From the first line of the entries below, reproduce everything exactly through the line with "right finger shown in this photo?", and nothing more.
=== DATA FOR ANALYSIS ===
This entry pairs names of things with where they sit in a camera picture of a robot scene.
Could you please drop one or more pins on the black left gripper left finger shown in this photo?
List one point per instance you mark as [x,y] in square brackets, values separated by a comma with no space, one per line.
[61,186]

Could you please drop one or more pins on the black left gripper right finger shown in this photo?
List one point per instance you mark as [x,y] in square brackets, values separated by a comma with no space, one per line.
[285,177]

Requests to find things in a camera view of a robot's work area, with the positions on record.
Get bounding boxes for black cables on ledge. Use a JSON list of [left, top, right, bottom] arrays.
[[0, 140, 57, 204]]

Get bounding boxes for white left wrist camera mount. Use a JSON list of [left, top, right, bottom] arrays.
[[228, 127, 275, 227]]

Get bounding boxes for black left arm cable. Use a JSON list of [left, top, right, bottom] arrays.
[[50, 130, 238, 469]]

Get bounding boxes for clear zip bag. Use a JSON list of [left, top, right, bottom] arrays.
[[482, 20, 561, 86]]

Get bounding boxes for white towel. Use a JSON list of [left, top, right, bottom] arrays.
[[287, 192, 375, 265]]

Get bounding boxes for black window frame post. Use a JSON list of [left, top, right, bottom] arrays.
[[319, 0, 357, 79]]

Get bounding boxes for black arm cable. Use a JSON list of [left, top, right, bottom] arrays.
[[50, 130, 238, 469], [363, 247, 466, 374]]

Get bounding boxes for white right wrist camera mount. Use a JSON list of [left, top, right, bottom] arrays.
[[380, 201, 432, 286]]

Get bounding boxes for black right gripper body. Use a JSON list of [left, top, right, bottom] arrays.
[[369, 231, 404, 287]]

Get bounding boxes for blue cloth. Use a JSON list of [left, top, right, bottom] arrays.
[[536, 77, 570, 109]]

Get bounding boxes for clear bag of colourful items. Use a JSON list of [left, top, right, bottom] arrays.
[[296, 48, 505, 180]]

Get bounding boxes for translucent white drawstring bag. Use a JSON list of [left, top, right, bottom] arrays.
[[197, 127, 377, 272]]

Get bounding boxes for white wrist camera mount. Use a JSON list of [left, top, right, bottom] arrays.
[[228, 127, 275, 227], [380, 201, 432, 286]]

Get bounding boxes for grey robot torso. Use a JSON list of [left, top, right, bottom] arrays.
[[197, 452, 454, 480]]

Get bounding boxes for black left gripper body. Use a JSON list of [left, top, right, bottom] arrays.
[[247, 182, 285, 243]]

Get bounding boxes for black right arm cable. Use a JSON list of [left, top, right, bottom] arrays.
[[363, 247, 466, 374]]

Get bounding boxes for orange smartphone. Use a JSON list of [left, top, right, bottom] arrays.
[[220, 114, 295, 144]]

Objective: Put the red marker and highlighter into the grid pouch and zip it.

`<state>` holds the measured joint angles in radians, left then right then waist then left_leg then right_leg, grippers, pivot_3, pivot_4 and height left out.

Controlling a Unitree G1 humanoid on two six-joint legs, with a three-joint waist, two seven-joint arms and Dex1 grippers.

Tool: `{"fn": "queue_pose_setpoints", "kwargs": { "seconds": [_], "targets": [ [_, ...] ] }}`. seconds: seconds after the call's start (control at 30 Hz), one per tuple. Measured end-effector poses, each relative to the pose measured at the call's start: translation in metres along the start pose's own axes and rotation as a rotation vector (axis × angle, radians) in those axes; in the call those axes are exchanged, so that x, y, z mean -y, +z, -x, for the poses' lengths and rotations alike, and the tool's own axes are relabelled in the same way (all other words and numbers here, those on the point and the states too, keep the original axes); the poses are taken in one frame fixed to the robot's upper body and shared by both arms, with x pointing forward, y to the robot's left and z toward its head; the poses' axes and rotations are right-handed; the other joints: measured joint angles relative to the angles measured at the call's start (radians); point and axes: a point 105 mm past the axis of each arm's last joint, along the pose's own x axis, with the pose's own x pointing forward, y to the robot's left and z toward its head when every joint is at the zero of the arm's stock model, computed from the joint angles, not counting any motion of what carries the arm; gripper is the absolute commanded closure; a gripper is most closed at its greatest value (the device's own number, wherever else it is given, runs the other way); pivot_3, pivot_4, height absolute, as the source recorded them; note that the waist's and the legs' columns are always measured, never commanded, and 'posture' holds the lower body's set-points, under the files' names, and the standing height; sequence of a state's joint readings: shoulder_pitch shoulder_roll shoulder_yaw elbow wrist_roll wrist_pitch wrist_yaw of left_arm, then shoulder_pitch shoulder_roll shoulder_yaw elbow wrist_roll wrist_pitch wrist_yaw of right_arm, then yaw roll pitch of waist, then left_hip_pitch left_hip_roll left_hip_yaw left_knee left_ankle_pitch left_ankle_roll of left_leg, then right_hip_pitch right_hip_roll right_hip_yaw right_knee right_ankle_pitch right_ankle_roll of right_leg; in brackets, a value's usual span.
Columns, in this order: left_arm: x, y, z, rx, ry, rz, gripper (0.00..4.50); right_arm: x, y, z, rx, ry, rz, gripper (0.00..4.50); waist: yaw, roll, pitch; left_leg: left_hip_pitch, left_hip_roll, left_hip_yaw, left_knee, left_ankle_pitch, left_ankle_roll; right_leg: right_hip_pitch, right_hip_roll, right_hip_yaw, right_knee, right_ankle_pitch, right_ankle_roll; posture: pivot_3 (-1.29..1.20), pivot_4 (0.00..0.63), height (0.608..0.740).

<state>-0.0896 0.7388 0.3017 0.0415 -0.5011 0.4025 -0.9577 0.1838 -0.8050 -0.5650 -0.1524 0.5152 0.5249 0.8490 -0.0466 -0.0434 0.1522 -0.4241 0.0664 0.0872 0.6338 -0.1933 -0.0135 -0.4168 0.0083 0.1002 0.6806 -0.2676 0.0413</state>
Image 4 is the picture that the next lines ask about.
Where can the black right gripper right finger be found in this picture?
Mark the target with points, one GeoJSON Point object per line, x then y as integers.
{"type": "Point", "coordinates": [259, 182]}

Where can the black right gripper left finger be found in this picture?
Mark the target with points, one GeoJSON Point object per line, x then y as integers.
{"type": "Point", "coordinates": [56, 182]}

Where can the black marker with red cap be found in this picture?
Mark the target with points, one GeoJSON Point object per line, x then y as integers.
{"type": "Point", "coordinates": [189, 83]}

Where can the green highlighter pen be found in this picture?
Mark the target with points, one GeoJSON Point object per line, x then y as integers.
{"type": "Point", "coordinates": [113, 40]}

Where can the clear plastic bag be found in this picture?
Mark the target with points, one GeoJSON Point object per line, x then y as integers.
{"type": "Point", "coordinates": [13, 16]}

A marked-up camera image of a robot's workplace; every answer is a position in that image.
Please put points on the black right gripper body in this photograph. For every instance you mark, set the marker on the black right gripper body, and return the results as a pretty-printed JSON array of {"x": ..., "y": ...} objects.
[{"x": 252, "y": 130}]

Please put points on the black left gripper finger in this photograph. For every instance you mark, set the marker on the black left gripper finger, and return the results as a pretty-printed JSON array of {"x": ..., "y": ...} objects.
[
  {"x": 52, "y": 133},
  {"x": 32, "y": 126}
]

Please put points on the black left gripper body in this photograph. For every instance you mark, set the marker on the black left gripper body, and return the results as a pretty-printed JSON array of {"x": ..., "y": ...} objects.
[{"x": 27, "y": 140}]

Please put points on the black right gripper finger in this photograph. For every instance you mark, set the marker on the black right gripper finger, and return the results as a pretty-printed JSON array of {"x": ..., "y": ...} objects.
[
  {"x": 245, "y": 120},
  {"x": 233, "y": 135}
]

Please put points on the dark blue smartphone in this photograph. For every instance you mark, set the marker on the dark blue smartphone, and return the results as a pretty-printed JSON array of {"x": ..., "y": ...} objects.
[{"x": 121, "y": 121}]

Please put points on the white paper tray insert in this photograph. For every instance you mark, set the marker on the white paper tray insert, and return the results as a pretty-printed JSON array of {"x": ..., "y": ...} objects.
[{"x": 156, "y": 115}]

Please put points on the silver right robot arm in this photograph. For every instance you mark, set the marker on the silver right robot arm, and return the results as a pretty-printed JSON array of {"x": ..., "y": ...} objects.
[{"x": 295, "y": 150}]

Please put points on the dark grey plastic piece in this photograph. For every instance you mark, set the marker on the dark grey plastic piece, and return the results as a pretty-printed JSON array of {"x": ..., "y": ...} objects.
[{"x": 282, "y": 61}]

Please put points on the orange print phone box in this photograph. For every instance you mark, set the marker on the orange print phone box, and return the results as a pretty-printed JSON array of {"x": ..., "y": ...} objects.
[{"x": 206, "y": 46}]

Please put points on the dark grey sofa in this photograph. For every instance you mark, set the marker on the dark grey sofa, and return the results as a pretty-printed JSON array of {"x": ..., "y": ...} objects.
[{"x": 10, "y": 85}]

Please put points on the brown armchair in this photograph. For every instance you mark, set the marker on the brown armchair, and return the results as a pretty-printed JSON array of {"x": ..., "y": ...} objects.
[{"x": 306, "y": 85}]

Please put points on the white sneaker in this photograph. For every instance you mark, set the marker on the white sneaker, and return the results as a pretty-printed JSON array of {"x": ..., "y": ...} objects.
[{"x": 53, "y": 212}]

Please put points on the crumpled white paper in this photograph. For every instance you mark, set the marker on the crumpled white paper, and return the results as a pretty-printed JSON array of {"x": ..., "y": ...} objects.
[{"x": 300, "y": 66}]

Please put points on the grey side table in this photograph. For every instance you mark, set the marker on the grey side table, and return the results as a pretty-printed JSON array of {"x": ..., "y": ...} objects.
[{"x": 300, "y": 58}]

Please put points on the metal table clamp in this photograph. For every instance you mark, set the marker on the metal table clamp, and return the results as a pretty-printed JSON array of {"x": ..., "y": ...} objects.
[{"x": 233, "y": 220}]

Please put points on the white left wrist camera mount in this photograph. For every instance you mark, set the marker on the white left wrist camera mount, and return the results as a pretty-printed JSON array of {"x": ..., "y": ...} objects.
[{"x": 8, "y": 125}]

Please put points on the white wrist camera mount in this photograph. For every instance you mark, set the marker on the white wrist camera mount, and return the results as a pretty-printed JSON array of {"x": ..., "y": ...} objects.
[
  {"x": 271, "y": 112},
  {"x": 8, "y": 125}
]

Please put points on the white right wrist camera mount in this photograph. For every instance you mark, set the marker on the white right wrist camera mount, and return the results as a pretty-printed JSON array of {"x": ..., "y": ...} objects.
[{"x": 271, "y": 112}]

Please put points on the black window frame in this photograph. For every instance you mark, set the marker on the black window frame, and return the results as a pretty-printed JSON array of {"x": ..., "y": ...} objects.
===
**OUTPUT BELOW**
This entry pairs names of things with where they sit in a camera picture of a robot scene.
Could you please drop one or more pins on the black left gripper left finger shown in this photo?
List one point per instance you mark as [x,y] in square brackets, values separated by a comma with no space, one per line.
[61,186]

Could you please drop one or more pins on the black left gripper right finger shown in this photo?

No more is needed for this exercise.